## ACTIVITY
The response must contain the complete data, printed exactly.

***

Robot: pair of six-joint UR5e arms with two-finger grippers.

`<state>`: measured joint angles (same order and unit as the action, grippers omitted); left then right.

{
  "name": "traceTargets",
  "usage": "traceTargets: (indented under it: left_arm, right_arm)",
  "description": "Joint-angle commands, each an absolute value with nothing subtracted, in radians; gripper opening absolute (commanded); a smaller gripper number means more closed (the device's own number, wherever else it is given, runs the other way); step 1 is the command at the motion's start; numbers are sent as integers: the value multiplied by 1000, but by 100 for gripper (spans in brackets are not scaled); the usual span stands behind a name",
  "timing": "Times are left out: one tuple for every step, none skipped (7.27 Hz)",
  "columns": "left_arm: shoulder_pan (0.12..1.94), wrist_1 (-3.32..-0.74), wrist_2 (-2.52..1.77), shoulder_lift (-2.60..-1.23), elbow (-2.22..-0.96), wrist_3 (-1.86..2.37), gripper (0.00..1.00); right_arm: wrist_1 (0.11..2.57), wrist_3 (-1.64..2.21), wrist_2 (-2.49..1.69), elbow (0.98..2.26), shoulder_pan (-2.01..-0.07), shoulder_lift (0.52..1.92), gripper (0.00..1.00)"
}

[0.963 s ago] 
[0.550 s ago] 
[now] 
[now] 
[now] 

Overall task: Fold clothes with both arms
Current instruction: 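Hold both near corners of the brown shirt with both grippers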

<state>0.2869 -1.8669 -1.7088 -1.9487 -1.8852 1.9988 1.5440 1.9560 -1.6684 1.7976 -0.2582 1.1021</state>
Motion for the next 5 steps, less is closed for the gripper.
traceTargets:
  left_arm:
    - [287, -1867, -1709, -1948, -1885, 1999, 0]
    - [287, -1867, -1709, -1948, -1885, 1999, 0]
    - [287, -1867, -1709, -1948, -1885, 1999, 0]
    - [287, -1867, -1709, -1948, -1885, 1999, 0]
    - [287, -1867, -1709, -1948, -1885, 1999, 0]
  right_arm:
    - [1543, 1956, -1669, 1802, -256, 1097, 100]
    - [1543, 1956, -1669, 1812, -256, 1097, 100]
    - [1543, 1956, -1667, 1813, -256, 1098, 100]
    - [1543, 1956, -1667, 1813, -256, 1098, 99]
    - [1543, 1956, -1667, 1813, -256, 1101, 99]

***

## TASK RESULT
Robot: pair of six-joint UR5e arms with two-finger grippers.

`<state>`: measured joint angles (same order and unit as the action, grippers omitted); left then right.

{
  "name": "traceTargets",
  "usage": "traceTargets: (indented under it: left_arm, right_arm)",
  "description": "Joint-angle commands, each an absolute value with nothing subtracted, in radians; gripper opening absolute (commanded); a smaller gripper number means more closed (the device's own number, wherever else it is given, runs the other way); step 1 is the command at the motion's start; numbers are sent as integers: the value multiplied by 1000, but by 100 for gripper (spans in brackets are not scaled); the usual span stands behind a name",
  "timing": "Times are left out: one tuple for every step, none skipped (7.27 Hz)",
  "columns": "left_arm: shoulder_pan (0.12..1.94), wrist_1 (-3.32..-0.74), wrist_2 (-2.52..1.77), shoulder_lift (-2.60..-1.23), elbow (-2.22..-0.96), wrist_3 (-1.86..2.37), gripper (0.00..1.00); right_arm: wrist_1 (0.11..2.57), wrist_3 (-1.64..2.21), wrist_2 (-2.49..1.69), elbow (0.98..2.26), shoulder_pan (-2.01..-0.07), shoulder_lift (0.52..1.92), gripper (0.00..1.00)"
}

[0.963 s ago] 
[0.550 s ago] 
[now] 
[now] 
[now] 

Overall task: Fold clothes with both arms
Current instruction: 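Hold both near corners of the brown shirt with both grippers
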
<state>0.2869 -1.8669 -1.7088 -1.9487 -1.8852 1.9988 1.5440 1.9560 -1.6684 1.7976 -0.2582 1.1021</state>
Motion for the next 5 steps, less is closed for the gripper.
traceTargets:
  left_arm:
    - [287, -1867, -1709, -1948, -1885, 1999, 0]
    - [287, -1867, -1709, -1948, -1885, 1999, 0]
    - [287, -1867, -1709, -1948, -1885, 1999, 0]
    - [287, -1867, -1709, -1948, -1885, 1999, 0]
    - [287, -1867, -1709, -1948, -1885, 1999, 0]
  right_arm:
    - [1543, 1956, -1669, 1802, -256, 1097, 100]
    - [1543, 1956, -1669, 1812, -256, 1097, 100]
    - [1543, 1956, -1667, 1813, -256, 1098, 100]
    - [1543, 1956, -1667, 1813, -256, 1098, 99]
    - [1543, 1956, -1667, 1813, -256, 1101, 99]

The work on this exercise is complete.